I

t is an anecdote I had forgotten. In the early 1980s, after losing a bet, some friends came up with a whimsical dare: I had to park my 125cc motorcycle of the time under the Arc de Triomphe in Paris and light a cigarette using the flame of the Unknown Soldier. My two companions were strolling like tourists beneath the Arc, while I simply crossed the sidewalk and rode straight under the watchful eye of Rude's Génie de la Liberté [Genius of Liberty] sculpture to park my motorcycle. Then I nonchalantly took out a cigarette and headed toward the flame.
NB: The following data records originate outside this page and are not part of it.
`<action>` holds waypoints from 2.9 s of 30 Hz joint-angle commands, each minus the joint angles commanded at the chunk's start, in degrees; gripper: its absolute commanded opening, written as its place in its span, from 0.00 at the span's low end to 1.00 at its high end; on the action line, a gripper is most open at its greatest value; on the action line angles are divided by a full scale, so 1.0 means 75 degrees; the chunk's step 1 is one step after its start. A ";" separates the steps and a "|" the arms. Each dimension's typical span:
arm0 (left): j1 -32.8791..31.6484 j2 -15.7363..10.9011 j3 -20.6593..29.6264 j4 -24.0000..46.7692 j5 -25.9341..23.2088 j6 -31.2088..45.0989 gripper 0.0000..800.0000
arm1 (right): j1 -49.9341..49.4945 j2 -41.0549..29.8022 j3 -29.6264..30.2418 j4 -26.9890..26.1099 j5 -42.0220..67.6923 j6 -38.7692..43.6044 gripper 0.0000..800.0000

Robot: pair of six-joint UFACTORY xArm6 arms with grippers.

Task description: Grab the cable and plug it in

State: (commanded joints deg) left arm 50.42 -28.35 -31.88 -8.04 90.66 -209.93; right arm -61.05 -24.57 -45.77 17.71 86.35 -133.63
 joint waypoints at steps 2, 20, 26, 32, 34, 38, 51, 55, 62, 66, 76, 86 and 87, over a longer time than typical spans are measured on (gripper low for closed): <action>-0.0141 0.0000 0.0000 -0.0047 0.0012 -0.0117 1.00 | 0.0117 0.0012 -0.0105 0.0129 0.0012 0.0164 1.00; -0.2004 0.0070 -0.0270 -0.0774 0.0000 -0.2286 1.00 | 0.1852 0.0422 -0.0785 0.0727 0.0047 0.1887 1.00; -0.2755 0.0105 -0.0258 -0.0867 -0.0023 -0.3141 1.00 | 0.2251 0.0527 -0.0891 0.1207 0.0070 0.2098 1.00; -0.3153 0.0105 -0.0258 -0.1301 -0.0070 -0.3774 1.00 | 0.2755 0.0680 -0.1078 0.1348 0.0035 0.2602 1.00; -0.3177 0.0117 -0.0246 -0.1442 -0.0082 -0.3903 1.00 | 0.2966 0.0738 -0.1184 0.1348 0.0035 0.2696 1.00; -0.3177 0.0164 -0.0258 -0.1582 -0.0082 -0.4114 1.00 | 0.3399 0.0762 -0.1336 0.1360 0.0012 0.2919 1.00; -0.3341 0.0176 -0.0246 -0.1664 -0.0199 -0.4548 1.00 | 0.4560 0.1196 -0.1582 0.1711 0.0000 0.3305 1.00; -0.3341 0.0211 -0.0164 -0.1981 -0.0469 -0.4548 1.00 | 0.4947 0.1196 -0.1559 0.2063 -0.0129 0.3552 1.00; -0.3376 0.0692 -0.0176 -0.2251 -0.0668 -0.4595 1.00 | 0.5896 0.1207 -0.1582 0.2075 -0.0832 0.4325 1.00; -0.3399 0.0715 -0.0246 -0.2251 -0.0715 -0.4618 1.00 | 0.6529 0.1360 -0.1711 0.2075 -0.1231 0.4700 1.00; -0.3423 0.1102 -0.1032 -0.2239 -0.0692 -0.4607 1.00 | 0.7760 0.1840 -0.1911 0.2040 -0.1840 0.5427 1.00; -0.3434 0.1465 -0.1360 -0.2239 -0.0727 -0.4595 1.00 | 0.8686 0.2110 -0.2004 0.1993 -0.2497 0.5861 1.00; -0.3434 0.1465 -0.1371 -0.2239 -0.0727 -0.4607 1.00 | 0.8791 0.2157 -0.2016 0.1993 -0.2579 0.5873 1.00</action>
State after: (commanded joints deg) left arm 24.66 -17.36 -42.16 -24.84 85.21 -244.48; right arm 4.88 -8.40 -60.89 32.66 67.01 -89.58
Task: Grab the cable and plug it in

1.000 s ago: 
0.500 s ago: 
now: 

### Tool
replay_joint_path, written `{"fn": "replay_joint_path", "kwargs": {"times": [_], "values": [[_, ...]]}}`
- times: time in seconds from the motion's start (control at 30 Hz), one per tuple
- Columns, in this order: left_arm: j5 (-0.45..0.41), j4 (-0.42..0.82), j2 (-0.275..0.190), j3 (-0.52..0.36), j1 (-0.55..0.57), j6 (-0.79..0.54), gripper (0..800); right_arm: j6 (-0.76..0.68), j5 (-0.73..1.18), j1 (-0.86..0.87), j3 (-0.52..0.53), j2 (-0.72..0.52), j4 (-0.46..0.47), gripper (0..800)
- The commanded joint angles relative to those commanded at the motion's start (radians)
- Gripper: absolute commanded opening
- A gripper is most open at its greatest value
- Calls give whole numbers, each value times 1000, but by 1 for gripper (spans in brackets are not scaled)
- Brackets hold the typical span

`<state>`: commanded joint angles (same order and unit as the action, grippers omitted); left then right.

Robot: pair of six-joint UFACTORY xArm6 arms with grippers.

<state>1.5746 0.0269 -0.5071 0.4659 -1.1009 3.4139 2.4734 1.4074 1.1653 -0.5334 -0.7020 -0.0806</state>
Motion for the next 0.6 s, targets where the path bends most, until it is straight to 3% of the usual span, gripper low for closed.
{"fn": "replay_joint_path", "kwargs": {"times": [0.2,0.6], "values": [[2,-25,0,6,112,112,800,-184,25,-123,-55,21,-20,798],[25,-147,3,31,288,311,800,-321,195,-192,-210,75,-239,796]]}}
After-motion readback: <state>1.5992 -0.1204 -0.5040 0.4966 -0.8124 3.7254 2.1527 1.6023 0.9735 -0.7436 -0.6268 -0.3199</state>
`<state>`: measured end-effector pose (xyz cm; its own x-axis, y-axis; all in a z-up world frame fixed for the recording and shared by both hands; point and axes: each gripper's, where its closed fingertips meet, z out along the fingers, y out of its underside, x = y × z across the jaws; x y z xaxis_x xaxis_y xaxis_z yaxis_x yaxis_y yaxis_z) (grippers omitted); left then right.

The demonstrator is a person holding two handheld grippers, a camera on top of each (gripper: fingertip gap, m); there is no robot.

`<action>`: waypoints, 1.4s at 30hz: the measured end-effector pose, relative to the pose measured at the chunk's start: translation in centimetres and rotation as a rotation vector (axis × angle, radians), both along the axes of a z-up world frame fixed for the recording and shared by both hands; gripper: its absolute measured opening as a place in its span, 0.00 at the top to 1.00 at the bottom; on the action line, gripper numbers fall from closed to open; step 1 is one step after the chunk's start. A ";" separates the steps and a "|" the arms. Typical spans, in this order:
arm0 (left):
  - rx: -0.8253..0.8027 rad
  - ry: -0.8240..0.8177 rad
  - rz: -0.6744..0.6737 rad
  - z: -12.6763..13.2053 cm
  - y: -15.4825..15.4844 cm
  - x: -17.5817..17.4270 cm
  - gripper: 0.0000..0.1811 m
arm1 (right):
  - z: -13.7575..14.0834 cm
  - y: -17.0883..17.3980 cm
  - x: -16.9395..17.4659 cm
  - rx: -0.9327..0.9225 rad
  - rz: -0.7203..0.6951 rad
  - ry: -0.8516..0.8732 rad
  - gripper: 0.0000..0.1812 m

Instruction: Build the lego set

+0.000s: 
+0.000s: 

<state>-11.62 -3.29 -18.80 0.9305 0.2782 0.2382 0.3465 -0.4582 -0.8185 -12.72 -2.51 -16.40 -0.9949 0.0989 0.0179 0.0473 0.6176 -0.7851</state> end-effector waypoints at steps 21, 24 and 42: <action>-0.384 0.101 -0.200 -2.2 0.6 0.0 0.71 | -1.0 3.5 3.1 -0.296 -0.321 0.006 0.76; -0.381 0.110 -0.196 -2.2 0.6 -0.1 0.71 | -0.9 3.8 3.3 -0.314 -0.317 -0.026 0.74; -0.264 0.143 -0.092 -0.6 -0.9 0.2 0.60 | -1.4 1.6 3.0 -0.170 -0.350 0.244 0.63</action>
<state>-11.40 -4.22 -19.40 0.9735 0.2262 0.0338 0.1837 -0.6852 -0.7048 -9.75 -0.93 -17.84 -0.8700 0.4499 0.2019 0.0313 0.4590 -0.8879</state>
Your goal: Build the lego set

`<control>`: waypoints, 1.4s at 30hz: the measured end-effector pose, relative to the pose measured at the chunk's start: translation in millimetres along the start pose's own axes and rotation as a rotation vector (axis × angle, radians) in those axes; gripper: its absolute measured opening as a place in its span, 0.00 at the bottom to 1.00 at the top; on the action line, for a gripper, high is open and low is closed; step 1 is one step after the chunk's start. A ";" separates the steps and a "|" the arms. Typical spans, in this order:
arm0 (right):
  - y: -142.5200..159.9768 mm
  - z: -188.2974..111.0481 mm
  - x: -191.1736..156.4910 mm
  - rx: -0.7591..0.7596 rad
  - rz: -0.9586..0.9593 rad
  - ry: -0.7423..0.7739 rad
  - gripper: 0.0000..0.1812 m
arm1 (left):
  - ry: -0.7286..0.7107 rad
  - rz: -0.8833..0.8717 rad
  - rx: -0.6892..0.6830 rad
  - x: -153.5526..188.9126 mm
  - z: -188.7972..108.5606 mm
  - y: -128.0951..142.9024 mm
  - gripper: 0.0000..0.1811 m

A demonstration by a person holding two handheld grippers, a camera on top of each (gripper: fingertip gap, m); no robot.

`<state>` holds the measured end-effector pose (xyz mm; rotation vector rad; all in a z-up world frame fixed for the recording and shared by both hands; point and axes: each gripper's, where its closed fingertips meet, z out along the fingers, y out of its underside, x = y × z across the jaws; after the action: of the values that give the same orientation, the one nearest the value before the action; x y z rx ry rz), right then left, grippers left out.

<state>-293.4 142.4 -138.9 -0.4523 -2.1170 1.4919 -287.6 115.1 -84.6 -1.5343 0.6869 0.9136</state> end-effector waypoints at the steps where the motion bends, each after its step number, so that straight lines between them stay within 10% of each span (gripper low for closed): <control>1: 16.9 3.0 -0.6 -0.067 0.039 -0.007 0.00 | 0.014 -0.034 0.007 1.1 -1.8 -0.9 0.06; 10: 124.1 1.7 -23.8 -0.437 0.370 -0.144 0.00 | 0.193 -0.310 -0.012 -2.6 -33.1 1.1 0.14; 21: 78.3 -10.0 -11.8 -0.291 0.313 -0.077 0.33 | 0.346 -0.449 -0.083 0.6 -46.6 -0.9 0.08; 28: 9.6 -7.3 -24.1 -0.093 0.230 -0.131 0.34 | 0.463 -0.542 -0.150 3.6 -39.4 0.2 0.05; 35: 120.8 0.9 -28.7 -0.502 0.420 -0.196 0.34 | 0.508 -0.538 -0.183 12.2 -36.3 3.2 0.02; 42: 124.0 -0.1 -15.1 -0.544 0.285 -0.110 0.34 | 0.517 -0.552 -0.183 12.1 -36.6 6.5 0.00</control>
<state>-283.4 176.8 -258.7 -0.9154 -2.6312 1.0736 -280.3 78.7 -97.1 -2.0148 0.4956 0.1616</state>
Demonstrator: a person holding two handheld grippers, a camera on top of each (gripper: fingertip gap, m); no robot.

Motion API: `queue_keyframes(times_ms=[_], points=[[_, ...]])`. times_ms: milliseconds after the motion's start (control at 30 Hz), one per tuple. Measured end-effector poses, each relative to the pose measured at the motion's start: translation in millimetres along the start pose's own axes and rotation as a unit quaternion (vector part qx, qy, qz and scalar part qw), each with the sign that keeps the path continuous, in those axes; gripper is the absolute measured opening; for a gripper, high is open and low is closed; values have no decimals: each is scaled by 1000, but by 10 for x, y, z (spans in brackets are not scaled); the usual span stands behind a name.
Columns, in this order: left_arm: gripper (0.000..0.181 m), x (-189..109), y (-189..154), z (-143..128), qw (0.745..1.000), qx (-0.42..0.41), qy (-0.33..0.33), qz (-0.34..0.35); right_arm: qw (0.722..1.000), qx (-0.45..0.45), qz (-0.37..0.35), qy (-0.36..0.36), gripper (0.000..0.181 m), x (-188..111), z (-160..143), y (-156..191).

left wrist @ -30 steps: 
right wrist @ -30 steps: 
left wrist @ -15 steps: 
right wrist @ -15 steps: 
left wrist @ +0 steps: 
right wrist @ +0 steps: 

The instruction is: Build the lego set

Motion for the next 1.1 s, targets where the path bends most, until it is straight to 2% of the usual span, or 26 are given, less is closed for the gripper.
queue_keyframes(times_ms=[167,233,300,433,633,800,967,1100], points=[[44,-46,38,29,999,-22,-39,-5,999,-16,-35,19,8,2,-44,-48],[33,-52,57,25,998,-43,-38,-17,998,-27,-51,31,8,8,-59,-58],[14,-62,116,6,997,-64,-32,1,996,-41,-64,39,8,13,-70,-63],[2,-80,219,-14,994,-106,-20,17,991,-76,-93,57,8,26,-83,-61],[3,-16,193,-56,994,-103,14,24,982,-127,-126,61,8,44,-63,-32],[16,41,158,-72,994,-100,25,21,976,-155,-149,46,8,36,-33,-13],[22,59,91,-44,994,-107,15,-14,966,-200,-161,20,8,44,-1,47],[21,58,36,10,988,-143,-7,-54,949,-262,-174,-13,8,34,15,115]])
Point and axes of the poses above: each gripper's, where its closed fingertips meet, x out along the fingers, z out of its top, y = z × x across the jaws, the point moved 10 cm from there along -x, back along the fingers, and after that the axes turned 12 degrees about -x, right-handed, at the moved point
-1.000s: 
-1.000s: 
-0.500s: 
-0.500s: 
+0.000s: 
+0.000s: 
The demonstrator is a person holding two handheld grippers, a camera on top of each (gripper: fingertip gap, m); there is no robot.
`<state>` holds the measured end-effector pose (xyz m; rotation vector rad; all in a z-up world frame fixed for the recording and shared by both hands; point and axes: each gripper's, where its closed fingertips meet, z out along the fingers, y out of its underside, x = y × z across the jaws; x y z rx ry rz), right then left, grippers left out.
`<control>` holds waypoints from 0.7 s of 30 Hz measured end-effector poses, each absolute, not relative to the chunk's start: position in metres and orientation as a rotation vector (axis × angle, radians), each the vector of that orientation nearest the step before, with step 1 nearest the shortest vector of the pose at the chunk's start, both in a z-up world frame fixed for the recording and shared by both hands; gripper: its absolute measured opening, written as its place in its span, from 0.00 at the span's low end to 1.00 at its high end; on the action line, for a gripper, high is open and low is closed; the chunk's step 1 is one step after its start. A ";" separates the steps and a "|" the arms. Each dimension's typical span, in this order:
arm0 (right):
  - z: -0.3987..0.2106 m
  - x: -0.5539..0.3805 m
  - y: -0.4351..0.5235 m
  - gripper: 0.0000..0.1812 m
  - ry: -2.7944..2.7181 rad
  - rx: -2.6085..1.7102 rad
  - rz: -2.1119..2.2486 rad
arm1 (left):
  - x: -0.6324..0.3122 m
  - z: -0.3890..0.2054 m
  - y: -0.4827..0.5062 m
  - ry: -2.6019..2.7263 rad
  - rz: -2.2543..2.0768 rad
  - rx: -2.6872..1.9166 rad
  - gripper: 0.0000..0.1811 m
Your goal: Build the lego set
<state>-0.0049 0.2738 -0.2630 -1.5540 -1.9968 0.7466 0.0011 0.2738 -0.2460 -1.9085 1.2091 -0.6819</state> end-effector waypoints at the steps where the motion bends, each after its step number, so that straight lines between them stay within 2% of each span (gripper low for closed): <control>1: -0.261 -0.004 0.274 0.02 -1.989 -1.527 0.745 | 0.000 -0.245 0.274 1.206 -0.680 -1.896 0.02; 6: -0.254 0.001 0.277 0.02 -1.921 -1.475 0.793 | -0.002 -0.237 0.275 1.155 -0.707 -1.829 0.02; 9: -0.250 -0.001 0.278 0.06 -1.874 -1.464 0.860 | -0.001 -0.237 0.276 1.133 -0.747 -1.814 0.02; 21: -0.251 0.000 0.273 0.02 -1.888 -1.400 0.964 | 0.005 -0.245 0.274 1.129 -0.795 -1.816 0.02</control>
Just as I bent down, an officer – either a police officer or a gendarme, I can't remember – stepped out of his guard post and stopped me, informing me that I could not park there or light a cigarette in that way, and that I had to leave immediately.

So I turned around and rode off on my motorcycle, smiling and with a clear conscience, knowing I had fulfilled my obligation.

When I learned that a man was given a three-month suspended prison sentence for lighting his cigarette from that same flame, this memory immediately resurfaced – not that I thought I had gotten away with it back then, but that, clearly, things have changed.

I can understand, and I have since understood, that there are "things one simply does not do" when they are meant to reinforce social cohesion, and that these symbolic taboos are part of our way of living together.